I doused the ant pile with the remaining Citronella fuel and threw a match on it. It went up pretty quickly. Don't worry, the house and patio furniture were far enough away from the flaming river of ant corpses that we weren't at risk of burning down the house. But there was a slight moment of panic because I didn't take into consideration that the fuel would flow through the cracks of the patio's brick pattern. Lucky for me, the patio slopes to the back yard, which meant it burned through the path of ants like lava flowing down from a volcano.
I don't mean to brag, but it was awesome.
One tiny ant ran around on fire for a few seconds, trailing smoke and pheromones.
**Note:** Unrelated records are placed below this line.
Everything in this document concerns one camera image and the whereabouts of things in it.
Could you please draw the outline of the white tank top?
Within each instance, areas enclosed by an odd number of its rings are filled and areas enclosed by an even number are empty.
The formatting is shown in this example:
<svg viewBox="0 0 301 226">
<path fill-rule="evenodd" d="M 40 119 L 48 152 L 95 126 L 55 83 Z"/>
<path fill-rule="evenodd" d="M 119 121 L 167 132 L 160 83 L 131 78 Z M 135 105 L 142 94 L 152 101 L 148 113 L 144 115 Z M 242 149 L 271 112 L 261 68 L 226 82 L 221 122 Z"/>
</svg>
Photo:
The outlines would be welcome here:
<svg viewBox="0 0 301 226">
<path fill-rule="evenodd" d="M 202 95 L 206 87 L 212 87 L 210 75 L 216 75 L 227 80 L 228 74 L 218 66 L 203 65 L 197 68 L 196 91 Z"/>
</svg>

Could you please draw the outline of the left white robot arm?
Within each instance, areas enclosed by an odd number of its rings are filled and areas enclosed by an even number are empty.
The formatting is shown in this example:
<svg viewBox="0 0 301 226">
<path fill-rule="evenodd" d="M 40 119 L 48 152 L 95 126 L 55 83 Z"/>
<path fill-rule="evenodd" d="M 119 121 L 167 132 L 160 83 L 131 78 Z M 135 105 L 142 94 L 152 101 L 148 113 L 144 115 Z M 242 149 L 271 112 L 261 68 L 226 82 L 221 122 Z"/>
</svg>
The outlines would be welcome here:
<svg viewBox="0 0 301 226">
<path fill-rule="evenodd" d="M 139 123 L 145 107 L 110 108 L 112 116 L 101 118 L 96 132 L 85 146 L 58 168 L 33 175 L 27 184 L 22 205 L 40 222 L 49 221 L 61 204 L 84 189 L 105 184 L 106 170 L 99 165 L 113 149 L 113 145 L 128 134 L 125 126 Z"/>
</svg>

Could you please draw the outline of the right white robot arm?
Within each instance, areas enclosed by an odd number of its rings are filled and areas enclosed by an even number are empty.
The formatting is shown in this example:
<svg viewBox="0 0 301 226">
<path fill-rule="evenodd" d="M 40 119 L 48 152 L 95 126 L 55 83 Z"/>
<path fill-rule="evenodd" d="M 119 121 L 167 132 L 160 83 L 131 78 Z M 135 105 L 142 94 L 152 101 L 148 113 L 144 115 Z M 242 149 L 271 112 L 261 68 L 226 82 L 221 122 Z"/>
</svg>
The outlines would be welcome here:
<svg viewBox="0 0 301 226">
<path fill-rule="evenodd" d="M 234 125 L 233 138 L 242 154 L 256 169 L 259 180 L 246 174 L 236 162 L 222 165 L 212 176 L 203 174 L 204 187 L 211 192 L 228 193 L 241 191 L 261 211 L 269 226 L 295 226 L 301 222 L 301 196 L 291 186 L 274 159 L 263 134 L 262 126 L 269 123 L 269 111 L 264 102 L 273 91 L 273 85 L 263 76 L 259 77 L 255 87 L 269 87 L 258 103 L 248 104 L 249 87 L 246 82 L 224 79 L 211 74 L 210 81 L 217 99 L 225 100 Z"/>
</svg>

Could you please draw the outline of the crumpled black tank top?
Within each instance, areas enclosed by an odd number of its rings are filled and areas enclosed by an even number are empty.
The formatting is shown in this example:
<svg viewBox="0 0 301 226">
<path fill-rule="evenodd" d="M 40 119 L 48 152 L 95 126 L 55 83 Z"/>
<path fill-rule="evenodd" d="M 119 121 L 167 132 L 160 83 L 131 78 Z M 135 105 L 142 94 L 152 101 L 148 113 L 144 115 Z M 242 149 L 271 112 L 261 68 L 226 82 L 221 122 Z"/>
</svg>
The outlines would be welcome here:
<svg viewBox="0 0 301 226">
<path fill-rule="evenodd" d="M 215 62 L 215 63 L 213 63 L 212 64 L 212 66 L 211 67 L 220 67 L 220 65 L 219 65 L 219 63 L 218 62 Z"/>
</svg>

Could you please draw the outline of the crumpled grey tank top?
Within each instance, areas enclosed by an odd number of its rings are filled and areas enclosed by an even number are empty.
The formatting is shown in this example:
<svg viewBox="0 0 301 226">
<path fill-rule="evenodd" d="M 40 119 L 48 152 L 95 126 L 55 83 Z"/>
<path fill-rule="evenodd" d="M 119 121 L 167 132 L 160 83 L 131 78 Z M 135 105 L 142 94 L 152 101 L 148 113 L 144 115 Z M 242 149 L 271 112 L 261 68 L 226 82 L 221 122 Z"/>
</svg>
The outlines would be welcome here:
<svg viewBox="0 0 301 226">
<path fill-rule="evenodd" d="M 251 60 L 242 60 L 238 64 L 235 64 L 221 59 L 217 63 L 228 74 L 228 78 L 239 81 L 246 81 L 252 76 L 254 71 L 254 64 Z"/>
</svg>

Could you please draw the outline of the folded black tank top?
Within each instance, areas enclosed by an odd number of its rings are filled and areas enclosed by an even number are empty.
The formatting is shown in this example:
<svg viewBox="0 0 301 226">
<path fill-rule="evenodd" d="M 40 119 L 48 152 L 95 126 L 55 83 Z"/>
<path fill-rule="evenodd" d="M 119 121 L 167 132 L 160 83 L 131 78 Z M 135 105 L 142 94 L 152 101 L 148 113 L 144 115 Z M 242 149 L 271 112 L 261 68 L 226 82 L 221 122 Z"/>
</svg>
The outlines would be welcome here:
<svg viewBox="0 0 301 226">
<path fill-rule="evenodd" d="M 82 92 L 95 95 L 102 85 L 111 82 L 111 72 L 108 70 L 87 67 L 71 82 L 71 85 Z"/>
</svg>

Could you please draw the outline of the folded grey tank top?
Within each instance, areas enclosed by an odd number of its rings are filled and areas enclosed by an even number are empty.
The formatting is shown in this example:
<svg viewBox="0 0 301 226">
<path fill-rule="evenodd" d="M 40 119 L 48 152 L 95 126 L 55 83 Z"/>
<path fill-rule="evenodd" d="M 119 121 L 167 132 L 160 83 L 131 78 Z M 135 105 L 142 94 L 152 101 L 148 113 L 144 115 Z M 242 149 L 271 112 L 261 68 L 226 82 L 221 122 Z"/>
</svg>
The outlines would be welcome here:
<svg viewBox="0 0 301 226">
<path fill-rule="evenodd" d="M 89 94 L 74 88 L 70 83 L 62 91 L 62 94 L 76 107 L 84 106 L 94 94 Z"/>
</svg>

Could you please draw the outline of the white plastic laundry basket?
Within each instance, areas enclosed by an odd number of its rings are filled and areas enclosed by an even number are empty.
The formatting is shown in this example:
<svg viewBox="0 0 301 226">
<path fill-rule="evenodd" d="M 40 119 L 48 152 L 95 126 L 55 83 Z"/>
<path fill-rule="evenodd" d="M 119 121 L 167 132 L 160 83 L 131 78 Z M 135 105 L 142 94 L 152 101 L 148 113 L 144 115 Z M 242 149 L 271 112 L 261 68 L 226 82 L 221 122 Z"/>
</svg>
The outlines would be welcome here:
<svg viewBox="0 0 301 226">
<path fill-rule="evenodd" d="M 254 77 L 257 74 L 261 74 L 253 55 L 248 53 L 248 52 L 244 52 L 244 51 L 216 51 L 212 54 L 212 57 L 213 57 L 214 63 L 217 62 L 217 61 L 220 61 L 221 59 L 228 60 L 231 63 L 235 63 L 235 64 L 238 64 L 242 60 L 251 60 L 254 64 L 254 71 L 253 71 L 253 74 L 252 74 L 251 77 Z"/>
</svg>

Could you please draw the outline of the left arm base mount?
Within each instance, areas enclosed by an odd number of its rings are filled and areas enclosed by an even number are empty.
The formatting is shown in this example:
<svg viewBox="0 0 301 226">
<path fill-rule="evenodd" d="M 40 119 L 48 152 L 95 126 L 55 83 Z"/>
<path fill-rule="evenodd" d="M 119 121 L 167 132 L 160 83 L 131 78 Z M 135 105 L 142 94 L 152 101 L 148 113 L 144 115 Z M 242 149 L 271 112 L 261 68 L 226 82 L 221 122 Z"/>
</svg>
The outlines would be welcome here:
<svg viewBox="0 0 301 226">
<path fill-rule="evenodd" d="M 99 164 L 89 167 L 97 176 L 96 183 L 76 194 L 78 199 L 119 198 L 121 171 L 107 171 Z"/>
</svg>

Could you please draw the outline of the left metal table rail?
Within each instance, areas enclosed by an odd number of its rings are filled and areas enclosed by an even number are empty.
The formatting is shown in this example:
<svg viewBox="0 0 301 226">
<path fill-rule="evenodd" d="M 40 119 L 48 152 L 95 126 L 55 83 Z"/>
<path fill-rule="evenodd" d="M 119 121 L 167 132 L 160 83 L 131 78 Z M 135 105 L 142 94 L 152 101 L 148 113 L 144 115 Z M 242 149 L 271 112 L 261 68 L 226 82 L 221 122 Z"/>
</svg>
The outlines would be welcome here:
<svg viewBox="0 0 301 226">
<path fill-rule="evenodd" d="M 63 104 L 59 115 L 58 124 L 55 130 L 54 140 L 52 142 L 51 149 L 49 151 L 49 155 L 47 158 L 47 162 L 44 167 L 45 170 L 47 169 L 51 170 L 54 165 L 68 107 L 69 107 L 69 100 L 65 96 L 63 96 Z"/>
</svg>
I don't know whether its death should be attributed to the severe burns it sustained or because the fire sucked the oxygen from its tiny, bastard ant lungs, thus suffocating it. Either way, I felt the need to publicly humiliate it by picking its smoldering corpse up with a garden tool and throwing it into another ant pile I found in the back yard.
Yeah, ants, I'm talking to you. Go bug my neighbors. Or die in a flaming plume of Citronella fuel, your choice.
By the way, don't try this at home... unless ants are taking over your patio and your wife is yelling at you to do something - then maybe it's okay.